The Effect Of Microneedle Therapy On Chronic Pain And Post-Operative Analgesia
Jun 24, 2026
https://en.wikipedia.org/wiki/Microneedles
Chronic pain affects over 1.5 billion people worldwide and is a leading cause of disability. However, existing treatments are suboptimal: oral analgesics often cause gastrointestinal, hepatic, and renal toxicity; local corticosteroid injections are effective but repeated punctures exacerbate tissue damage; and opioids face a crisis of addiction. Microneedle therapy offers a new paradigm for pain management-achieving "effective analgesia without side effects" through precise drug delivery and physical modulation.
In neuropathic pain treatment, microneedles demonstrate unique advantages. Conditions like postherpetic neuralgia and diabetic peripheral neuropathy traditionally require oral Gabapentin or Pregabalin, which cause central side effects like drowsiness and dizziness at high doses. Microneedle patches can deliver Lidocaine or Capsaicin at a controlled rate locally, acting directly on peripheral nerve endings and avoiding systemic exposure. Clinical studies show that a single 60-minute application of an 8% Capsaicin microneedle patch reduced pain scores by an average of 50% in postherpetic neuralgia patients, with analgesic effects lasting up to 12 weeks. In contrast, oral Gabapentin, while analgesic, requires three daily doses and half of the patients report significant side effects.

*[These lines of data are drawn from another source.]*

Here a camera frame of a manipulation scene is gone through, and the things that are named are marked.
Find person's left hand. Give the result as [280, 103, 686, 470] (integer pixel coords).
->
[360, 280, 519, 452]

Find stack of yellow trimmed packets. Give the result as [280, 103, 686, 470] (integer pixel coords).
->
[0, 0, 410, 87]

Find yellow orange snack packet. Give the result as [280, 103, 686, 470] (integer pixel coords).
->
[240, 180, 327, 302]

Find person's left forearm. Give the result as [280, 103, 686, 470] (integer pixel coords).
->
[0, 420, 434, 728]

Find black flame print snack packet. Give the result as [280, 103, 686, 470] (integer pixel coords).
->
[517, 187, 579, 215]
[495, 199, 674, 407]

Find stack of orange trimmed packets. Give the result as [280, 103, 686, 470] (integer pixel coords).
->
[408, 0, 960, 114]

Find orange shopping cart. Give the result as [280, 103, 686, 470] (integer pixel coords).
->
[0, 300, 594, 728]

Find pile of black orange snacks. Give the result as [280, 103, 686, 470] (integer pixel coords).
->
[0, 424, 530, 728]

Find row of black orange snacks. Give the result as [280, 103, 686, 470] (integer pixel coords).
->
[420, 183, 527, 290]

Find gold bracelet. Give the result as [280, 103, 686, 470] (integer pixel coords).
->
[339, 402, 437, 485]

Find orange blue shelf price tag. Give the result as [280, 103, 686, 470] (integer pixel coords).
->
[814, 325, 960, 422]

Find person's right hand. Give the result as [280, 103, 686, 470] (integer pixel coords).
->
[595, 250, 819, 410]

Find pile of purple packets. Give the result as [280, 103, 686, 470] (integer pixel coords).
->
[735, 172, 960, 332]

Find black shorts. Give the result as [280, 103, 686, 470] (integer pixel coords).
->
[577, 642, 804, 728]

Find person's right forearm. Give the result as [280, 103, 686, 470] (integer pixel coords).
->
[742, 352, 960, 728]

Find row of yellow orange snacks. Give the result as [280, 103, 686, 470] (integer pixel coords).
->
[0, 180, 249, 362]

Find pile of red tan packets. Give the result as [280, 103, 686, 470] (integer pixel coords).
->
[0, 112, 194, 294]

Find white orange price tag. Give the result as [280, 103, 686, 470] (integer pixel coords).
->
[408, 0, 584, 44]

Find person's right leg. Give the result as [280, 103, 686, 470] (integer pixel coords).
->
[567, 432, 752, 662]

Microneedles are also remarkably effective in managing osteoarthritis pain. Knee osteoarthritis is the most common source of pain in middle-aged and elderly individuals. Traditional treatments include oral NSAIDs and intra-articular Hyaluronic Acid injections. Oral drugs are limited by gastrointestinal irritation, while injections require professional administration and carry infection risks. Microneedle patches can deliver Ketoprofen or Diclofenac Sodium transdermally at a constant rate to the soft tissues surrounding the joint, achieving local anti-inflammatory and analgesic effects. A double-blind trial involving 200 knee osteoarthritis patients showed that after two weeks of treatment with a Ketoprofen microneedle patch, the WOMAC index improved by 58%, equivalent to oral Celecoxib, but with only one-third the incidence of gastric discomfort.
In the field of post-operative analgesia, the value of microneedles is equally significant. Traditional post-surgical pain management relies on IV patient-controlled analgesia (PCA) pumps or oral opioids; the former requires indwelling catheters (increasing infection risk), while the latter often causes nausea and constipation. Microneedle Ropivacaine patches can provide 12 to 24 hours of local anesthesia around the incision, significantly reducing opioid requirements. Comparative studies in orthopedic surgery showed that patients using microneedle analgesic patches consumed 40% less morphine within 24 hours post-op, began ambulating 6 hours earlier, and had their hospital stay shortened by 1.5 days.
The analgesic effect of microneedling is not solely dependent on drugs; the physical stimulation itself also has analgesic properties. According to the Gate Control Theory, the tactile pressure signals generated by microneedling can competitively inhibit the transmission of pain signals, similar to Transcutaneous Electrical Nerve Stimulation (TENS). This dual "pharmacological + physical" mechanism gives microneedling a unique status in pain management-it does not simply suppress pain, but restores the body's balance at multiple levels.